The nurses brought this story to the forefront, but the staff shortage is not just nurses. And nurses and allied health workers aren’t just complaining. They have ideas, solutions, suggestions, but they say no one in upper management is listening to them. If you are having a hard time recruiting nurses, why aren’t you beefing up the support staff?

How about more nurses’ aides, porters, LPNs? Hey, why are nurses cleaning rooms?
Well, that opens up another can of worms. The union has been told that the shiny new hospital is a huge part of what is exacerbating the problems. Here is something people – not just unions – have been saying for years: The public suffers when the government uses P3 (Public Private Partnership) projects.

Dexterra, a private company, owns the shiny new hospital and is in charge of food services, housekeeping, maintenance and security. They are hiring well meaning, hardworking individuals who are trying their best but they are operating with critically low numbers of people and they aren’t getting the training they need. A private company’s bottom line is profit, and in this kind of industry, the only way to keep profits up is to have fewer workers and pay them less.

Dexterra’s call centre for housekeeping is in Toronto. So when a nurse calls for a room to be cleaned so they can move another patient in, they reach a voice in Toronto, who dispatches the cleaning staff. When housekeeping doesn’t show up, the nurse calls back, and is told “well, we dispatched them.” And now the nurse is cleaning the room, when they should be nursing patients, in an already short-staffed situation.

Meanwhile, high level management says “turn that frown upside down” and “use this as a leadership learning opportunity” and “put on your poker face” and “you can leave if you don’t like it.” Actual quotes.

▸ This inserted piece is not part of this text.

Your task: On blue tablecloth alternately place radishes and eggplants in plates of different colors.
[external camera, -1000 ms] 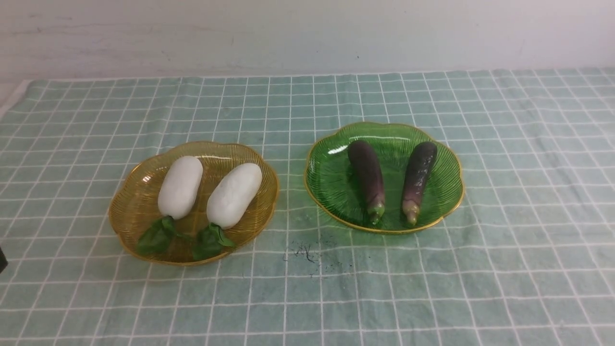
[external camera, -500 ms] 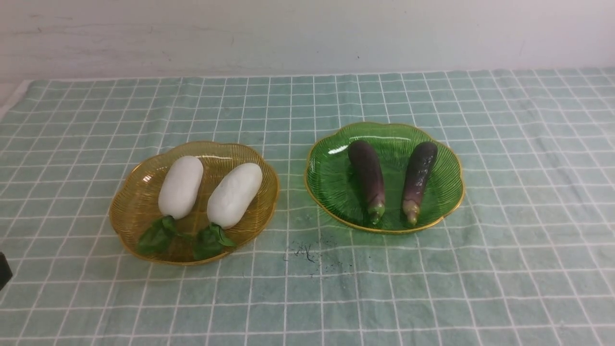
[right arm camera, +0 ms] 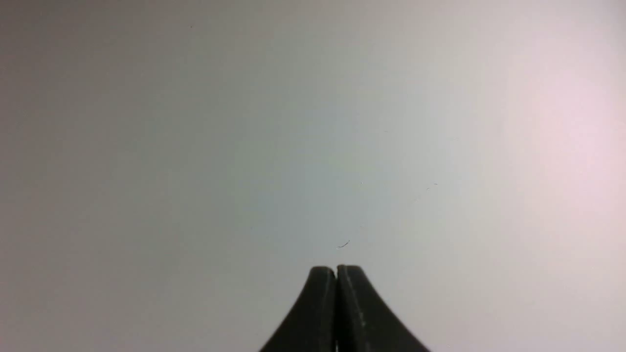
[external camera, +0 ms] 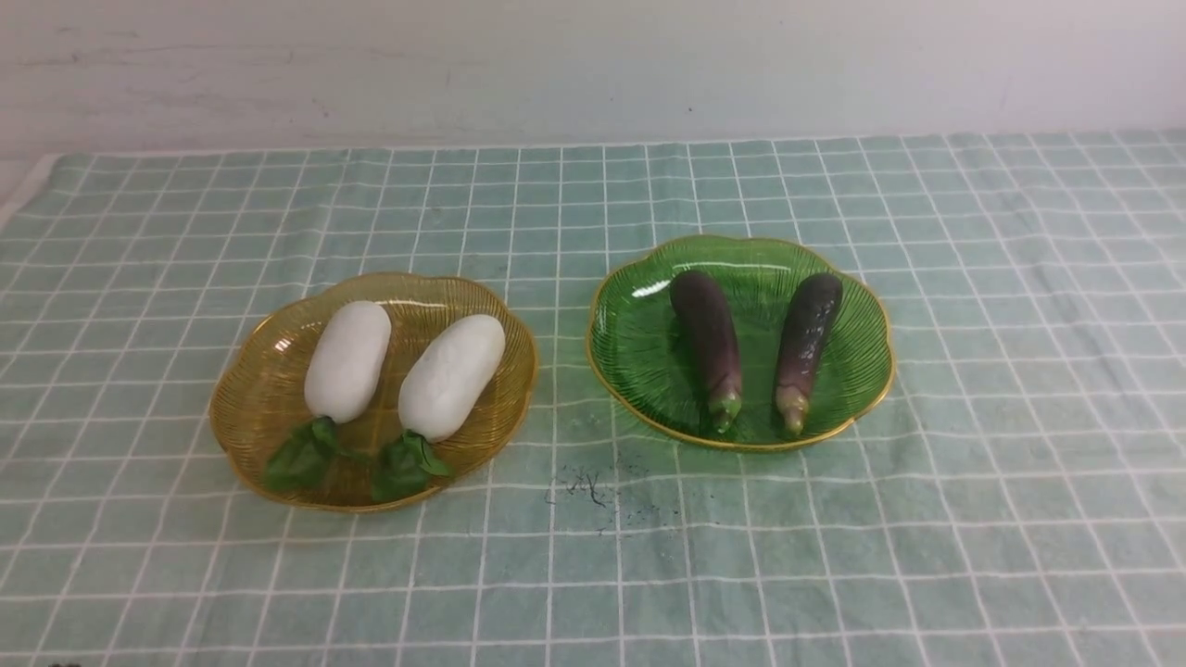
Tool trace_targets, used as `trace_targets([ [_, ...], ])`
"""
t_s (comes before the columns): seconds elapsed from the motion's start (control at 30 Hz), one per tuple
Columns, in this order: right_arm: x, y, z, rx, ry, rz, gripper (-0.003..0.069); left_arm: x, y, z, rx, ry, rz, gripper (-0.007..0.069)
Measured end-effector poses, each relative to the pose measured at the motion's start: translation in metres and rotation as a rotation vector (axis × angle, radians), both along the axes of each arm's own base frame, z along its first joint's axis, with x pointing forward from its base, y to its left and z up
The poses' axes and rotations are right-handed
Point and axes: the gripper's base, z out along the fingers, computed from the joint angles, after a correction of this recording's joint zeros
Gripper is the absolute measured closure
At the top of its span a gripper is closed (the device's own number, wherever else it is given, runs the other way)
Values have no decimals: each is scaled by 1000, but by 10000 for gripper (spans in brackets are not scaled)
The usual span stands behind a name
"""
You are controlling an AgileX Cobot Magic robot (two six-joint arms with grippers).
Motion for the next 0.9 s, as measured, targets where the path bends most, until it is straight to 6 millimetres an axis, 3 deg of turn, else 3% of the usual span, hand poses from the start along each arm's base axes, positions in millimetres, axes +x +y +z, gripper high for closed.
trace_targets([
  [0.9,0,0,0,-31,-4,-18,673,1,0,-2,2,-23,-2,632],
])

One story we have been told that shows the mindset of the owners: A Dexterra hospital owner on a visit introduces himself as the owner, and refers to the health care workers and patients as his tenants.

This is just the tip of the iceberg. I haven’t even started on the shiny new technology that nobody has time to train anyone on, the emergency plans that were done up without consulting the workers who have to implement them, nor have these workers been trained on those plans.

Of course this is not limited to Stanton. This “nursing shortage” and support staff shortage affects our clinics, hospitals and nursing stations in all our communities. Management needs to start listening to their workers and working with the union. Together we can build a healthier, happier and safer workplace for everyone.